SenTSR-基准：基于知识注入的时间序列推理思维方法

摘要

时间序列诊断推理在众多应用中至关重要，但现有解决方案始终存在一个显著缺陷：通用推理大语言模型（GRLM）虽具备强大的推理能力，却缺乏理解复杂时间序列模式的领域知识；而经过微调的时间序列大语言模型（TSLM）虽能识别这些模式，却难以对更复杂问题实现泛化推理。为弥补这一鸿沟，我们提出一种混合知识注入框架，将TSLM生成的领域洞察直接注入GRLM的推理轨迹，从而借助领域知识实现强效的时间序列推理。由于收集知识注入微调所需数据成本高昂，我们进一步采用基于可验证奖励的强化学习方法（RLVR），在无需人工监督的情况下生成知识密集的推理轨迹，并将此类领域思维轨迹迁移至GRLM以实现高效知识注入。此外，我们发布了SenTSR-Bench——一个基于真实工业场景采集的多变量时间序列诊断推理基准测试。在SenTSR-Bench及其他公共数据集上的实验表明，本方法相较TSLM模型持续提升9.1%-26.1%，较GRLM模型提升7.9%-22.4%，能够提供稳健且具有上下文感知能力的时间序列诊断洞察。

English

Time-series diagnostic reasoning is essential for many applications, yet existing solutions face a persistent gap: general reasoning large language models (GRLMs) possess strong reasoning skills but lack the domain-specific knowledge to understand complex time-series patterns.

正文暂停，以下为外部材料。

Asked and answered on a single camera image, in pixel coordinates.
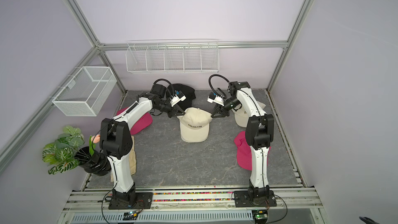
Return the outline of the cream colorado cap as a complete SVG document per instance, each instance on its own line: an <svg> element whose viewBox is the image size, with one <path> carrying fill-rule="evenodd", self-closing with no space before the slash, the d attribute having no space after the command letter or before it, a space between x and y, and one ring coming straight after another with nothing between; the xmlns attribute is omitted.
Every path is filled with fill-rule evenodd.
<svg viewBox="0 0 398 224"><path fill-rule="evenodd" d="M202 134L208 135L209 125L212 121L211 114L200 108L190 107L185 110L185 114L177 117L180 122L180 130L184 135Z"/></svg>
<svg viewBox="0 0 398 224"><path fill-rule="evenodd" d="M182 127L180 129L180 137L187 143L200 143L208 138L209 128L191 129Z"/></svg>

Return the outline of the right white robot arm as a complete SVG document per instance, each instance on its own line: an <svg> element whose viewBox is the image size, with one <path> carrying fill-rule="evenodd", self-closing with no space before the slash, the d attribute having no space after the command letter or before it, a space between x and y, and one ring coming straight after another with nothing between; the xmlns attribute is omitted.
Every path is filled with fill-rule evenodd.
<svg viewBox="0 0 398 224"><path fill-rule="evenodd" d="M227 117L230 110L241 106L248 115L245 139L251 151L252 171L249 180L248 197L251 202L271 196L267 178L268 153L274 138L274 116L267 114L255 99L247 82L229 82L229 98L217 93L215 89L207 101L215 103L213 118Z"/></svg>

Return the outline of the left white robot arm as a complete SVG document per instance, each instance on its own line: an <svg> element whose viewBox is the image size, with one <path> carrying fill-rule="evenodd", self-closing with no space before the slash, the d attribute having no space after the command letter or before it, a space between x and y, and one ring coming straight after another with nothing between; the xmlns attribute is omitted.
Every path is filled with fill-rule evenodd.
<svg viewBox="0 0 398 224"><path fill-rule="evenodd" d="M99 145L110 162L114 177L113 196L128 205L136 202L135 183L130 172L129 155L133 146L131 128L151 110L159 110L173 116L184 115L177 104L186 96L181 91L164 99L155 93L143 93L121 114L103 119L99 134Z"/></svg>

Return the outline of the cream Colorado cap back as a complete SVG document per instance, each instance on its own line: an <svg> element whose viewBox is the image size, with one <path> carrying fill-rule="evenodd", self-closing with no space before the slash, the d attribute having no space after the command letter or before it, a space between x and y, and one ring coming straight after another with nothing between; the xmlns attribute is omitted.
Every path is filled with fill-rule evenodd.
<svg viewBox="0 0 398 224"><path fill-rule="evenodd" d="M190 107L185 110L185 114L177 117L180 122L180 130L184 135L202 134L208 135L209 125L212 121L211 114L200 108Z"/></svg>

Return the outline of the black cap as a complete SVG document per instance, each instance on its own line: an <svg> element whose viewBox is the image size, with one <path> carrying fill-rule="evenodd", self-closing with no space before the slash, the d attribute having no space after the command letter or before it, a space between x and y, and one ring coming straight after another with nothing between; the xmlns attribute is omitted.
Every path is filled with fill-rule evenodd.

Conversely, fine-tuned time-series LLMs (TSLMs) understand these patterns but lack the capacity to generalize reasoning for more complicated questions. To bridge this gap, we propose a hybrid knowledge-injection framework that injects TSLM-generated insights directly into GRLM's reasoning trace, thereby achieving strong time-series reasoning with in-domain knowledge. As collecting data for knowledge injection fine-tuning is costly, we further leverage a reinforcement learning-based approach with verifiable rewards (RLVR) to elicit knowledge-rich traces without human supervision, then transfer such an in-domain thinking trace into GRLM for efficient knowledge injection. We further release SenTSR-Bench, a multivariate time-series-based diagnostic reasoning benchmark collected from real-world industrial operations. Across SenTSR-Bench and other public datasets, our method consistently surpasses TSLMs by 9.1%-26.1% and GRLMs by 7.9%-22.4%, delivering robust, context-aware time-series diagnostic insights.